Francesco, il capo della Chiesa Cattolica Romana, in questa sua omelia scoraggia fortemente chi si confessa direttamente a Dio, infatti afferma: «Alcuni dicono: “Ah, io mi confesso con Dio”. Ma è facile, è come confessarti per e-mail, no? Dio è là lontano, io dico le cose e non c’è un faccia a faccia, non c’è un quattrocchi.». Ascoltatelo da voi medesimi.

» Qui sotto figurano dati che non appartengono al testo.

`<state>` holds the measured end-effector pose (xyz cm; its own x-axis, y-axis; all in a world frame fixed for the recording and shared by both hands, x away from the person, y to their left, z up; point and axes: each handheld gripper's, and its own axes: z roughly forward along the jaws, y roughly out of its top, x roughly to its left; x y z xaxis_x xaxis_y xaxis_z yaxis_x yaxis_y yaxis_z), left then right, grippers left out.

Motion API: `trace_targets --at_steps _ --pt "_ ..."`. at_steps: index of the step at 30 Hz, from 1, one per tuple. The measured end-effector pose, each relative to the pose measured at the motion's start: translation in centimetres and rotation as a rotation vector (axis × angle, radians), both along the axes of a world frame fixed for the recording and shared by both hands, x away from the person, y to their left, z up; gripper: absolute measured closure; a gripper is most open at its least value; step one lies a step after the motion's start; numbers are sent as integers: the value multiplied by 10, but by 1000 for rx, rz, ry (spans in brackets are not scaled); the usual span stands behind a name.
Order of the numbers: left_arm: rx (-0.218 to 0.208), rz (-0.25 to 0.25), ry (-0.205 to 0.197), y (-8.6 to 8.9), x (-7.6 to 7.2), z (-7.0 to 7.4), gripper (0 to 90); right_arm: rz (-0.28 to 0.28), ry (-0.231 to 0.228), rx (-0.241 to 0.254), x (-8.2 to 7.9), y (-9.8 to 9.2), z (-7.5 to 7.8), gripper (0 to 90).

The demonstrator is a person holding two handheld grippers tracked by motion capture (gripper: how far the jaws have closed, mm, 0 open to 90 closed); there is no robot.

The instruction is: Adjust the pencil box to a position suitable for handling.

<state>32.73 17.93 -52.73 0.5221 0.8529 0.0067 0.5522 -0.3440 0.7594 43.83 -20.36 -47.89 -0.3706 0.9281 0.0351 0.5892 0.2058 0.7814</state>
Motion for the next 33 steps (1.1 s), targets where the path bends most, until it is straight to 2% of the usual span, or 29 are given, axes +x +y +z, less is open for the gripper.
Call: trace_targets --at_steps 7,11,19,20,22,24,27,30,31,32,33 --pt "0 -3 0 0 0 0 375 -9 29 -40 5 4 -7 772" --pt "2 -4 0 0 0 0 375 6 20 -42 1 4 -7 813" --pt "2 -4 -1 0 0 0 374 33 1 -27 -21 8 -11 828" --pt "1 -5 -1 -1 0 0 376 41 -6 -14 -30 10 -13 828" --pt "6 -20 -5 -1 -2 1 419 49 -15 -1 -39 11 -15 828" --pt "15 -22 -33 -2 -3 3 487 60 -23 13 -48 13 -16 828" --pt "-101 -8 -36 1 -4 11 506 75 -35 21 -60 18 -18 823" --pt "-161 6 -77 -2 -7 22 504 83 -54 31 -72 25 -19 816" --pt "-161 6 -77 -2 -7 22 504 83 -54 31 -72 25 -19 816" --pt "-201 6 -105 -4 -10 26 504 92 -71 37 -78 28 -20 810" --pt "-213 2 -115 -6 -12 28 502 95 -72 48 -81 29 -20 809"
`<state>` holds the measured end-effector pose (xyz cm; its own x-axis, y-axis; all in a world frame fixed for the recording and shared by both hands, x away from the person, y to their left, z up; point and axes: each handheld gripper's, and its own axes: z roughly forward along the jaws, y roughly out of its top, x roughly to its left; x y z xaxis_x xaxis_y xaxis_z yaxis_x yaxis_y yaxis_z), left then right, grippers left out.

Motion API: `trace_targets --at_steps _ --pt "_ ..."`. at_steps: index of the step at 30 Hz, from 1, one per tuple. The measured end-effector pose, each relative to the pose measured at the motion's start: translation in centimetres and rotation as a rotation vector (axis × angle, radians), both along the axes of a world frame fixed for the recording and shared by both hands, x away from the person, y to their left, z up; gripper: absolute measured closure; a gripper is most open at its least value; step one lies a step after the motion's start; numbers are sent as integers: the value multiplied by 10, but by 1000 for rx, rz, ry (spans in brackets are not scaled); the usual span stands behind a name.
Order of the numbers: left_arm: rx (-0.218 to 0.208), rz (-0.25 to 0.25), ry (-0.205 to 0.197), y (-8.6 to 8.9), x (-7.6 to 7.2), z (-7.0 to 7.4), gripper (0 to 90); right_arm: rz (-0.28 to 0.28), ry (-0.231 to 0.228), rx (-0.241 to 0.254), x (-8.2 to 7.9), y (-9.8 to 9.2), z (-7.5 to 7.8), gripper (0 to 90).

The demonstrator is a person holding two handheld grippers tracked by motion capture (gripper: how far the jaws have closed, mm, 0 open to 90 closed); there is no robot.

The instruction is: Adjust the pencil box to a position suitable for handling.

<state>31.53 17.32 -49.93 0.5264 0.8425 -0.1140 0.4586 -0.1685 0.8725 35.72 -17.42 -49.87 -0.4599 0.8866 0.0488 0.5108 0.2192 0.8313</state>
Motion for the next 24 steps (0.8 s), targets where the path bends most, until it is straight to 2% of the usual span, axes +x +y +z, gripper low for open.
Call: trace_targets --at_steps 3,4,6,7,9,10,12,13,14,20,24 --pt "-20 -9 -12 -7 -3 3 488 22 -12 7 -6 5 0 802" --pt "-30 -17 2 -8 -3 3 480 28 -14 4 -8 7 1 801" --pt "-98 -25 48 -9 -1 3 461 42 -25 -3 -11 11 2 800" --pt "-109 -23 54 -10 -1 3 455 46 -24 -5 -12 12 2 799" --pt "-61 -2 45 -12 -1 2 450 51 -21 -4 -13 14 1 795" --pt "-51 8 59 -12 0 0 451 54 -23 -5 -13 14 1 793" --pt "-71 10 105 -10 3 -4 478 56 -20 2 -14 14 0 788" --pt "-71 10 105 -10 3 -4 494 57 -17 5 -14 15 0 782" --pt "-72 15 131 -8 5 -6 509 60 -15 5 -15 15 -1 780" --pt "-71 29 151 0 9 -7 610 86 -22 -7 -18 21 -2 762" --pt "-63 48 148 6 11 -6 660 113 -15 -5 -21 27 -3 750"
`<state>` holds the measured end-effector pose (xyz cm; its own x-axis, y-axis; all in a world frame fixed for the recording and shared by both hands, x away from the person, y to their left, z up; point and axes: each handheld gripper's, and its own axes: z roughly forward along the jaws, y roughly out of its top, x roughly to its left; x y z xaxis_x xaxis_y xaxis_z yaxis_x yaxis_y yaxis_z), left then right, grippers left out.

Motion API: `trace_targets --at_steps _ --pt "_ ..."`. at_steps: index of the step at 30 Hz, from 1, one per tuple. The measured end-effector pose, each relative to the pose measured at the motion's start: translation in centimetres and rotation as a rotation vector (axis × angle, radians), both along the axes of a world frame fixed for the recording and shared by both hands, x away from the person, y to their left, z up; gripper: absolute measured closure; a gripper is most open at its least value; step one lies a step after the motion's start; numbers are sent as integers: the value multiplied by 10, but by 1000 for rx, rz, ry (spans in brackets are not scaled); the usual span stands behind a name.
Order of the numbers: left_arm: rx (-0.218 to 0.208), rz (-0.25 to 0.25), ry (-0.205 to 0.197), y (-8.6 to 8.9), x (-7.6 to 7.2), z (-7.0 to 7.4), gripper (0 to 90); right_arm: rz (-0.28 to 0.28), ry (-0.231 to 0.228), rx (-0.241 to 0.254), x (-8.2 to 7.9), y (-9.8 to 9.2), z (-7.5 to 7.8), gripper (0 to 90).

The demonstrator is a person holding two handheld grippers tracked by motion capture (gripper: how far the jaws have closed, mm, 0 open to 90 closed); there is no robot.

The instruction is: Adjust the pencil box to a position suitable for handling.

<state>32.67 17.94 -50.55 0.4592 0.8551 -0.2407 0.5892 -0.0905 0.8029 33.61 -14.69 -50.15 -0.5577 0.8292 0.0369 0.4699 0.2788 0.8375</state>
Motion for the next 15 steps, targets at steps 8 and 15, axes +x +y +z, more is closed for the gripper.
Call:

Ma la Scrittura invece esorta i santi a confessare i propri peccati a Dio, è a Lui direttamente e personalmente che va fatta la confessione, secondo che dice Davide: “Io t’ho dichiarato il mio peccato, non ho coperta la mia iniquità. Io ho detto: Confesserò le mie trasgressioni all’Eterno; e tu hai perdonato l’iniquità del mio peccato.” (Salmo 32:5), e Giovanni: “Se confessiamo i nostri peccati, Egli è fedele e giusto da rimetterci i peccati e purificarci da ogni iniquità” (1 Giovanni 1:9). E d’altronde, quando Gesù insegnò ai suoi discepoli a pregare disse loro di dire al Padre tra le altre cose: “rimettici i nostri debiti come anche noi li abbiamo rimessi ai nostri debitori” (Matteo 6:12). Se dunque la remissione dei propri peccati si può chiedere direttamente a Dio, non c’è alcun bisogno di andarsi a confessare da un prete, non c’è bisogno di un intermediario terreno per ottenerla. Ecco dunque a chi non bisogna confessarsi: al prete! Egli infatti non ha alcun potere di rimettere i peccati all’uomo. La confessione dei peccati al prete è una invenzione papista, e non ha niente a che fare con la dottrina di Cristo.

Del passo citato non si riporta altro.